Task item:
Below are records with pictures; copy word for word only the lines between the line with "Everything in this" and the line with "Q: In the image above, where is the long", inclusive, and drop the pictures.

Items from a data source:

***

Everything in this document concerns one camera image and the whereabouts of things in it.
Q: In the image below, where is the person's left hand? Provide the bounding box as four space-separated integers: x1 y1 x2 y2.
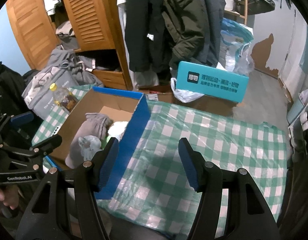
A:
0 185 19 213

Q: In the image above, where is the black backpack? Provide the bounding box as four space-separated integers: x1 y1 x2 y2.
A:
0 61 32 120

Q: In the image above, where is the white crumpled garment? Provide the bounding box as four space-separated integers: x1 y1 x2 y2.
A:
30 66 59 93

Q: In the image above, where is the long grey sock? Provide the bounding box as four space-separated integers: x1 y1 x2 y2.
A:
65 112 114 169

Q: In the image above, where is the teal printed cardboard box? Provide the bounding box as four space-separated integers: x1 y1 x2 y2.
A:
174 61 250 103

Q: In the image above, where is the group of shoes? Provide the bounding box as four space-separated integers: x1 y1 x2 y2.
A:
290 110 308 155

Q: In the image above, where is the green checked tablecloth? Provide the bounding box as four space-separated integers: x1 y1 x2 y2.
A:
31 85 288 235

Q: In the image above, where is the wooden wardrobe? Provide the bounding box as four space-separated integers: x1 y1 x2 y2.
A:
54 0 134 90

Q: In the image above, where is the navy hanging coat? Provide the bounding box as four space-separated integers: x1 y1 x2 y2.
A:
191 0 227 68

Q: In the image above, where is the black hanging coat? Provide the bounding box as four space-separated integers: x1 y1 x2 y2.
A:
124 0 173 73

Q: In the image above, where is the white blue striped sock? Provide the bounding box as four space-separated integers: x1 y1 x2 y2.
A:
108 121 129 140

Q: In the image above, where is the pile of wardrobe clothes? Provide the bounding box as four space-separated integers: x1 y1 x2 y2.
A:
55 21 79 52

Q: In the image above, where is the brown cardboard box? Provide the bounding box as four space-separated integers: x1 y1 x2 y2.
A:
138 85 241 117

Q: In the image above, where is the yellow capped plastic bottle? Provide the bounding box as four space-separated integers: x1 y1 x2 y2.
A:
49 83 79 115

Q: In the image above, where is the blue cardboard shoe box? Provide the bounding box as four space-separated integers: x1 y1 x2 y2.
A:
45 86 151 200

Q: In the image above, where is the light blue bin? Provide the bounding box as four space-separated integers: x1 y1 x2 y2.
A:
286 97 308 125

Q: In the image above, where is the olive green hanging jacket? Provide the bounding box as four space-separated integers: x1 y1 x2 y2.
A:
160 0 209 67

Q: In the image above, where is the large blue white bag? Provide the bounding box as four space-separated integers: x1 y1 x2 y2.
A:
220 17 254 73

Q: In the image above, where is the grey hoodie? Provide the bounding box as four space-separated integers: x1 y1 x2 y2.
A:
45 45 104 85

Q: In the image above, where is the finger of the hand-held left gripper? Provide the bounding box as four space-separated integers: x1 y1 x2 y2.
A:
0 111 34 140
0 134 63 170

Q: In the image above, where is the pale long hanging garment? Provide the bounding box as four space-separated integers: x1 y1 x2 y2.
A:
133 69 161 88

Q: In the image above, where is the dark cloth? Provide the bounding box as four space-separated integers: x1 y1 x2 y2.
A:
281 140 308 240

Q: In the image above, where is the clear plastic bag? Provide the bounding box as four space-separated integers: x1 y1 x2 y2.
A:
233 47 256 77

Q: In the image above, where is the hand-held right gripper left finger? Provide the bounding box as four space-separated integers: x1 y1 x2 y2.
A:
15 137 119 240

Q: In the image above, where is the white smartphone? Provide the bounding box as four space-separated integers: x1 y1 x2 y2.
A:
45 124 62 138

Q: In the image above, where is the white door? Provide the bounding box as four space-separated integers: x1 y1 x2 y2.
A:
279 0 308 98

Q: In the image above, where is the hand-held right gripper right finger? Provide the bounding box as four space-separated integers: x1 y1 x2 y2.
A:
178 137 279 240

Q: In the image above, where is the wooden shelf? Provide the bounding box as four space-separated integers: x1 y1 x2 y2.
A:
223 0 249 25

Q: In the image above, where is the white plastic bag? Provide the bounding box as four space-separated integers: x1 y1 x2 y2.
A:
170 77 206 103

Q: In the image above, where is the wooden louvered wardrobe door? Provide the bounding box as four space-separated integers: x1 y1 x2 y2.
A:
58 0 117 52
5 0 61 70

***

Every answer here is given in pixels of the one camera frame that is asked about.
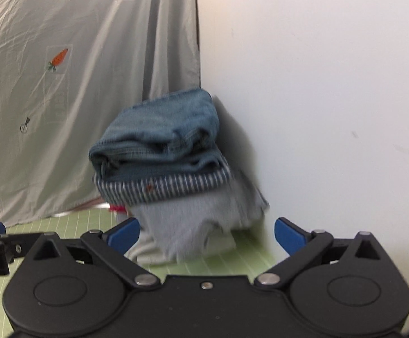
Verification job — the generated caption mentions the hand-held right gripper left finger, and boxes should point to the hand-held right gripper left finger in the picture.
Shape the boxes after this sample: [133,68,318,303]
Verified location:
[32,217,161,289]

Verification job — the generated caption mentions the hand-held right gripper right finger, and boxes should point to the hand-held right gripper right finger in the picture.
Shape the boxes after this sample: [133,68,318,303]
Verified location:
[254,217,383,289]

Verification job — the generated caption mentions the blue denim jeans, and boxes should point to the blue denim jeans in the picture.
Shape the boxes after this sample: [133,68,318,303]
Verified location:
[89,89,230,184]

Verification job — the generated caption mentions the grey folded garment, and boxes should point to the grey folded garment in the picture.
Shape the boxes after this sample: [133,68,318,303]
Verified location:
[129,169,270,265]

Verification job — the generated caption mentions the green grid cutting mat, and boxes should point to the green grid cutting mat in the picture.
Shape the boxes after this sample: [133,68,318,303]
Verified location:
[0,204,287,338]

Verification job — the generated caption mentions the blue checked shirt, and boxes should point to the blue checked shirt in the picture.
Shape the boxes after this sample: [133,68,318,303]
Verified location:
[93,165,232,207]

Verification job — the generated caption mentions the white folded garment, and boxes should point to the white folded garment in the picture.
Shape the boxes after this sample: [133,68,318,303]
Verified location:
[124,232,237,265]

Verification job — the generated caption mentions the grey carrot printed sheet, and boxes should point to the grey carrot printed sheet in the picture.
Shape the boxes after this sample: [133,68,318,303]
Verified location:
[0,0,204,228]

***

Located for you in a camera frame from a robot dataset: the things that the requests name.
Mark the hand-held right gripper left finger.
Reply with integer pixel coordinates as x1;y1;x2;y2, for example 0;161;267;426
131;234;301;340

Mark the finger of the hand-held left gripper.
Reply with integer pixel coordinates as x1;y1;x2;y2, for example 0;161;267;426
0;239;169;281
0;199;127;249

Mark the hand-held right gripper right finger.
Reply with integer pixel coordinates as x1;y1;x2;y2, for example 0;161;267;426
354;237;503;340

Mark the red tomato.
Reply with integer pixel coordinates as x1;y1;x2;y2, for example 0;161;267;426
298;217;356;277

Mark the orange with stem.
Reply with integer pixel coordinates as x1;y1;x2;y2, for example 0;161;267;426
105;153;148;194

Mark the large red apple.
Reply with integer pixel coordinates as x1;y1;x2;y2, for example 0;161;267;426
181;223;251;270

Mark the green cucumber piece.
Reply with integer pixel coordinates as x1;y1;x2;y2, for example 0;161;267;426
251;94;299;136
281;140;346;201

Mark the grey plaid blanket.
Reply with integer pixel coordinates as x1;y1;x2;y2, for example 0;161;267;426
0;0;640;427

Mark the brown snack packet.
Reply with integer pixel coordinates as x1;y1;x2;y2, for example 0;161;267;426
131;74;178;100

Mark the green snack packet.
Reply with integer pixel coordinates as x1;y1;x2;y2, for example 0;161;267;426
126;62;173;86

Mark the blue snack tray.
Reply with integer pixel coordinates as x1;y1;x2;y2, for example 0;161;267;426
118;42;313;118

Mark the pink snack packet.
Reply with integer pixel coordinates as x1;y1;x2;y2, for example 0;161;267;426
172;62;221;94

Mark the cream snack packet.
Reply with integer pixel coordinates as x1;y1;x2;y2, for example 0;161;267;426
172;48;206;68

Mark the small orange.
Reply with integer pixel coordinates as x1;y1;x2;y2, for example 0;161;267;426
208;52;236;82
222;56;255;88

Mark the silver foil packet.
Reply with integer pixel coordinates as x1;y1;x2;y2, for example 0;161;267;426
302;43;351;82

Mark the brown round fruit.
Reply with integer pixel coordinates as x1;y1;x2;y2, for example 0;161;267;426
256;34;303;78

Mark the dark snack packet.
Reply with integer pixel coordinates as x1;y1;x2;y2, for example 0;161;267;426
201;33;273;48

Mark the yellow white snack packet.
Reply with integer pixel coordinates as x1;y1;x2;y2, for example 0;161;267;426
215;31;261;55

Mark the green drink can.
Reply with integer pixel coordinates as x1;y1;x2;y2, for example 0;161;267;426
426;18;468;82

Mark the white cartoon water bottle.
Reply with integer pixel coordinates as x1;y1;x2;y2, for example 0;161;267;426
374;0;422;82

***

Solution for this task:
Everything in this document concerns one camera image and the whereabouts of things in it.
Q: In the image below, where is the person's left hand? Provide the bounding box as four space-separated integers: x1 y1 x2 y2.
A:
0 185 19 213

Q: In the image above, where is the black backpack? Provide the bounding box as four space-separated integers: x1 y1 x2 y2.
A:
0 61 32 120

Q: In the image above, where is the white crumpled garment? Provide the bounding box as four space-separated integers: x1 y1 x2 y2.
A:
30 66 59 93

Q: In the image above, where is the long grey sock? Provide the bounding box as four space-separated integers: x1 y1 x2 y2.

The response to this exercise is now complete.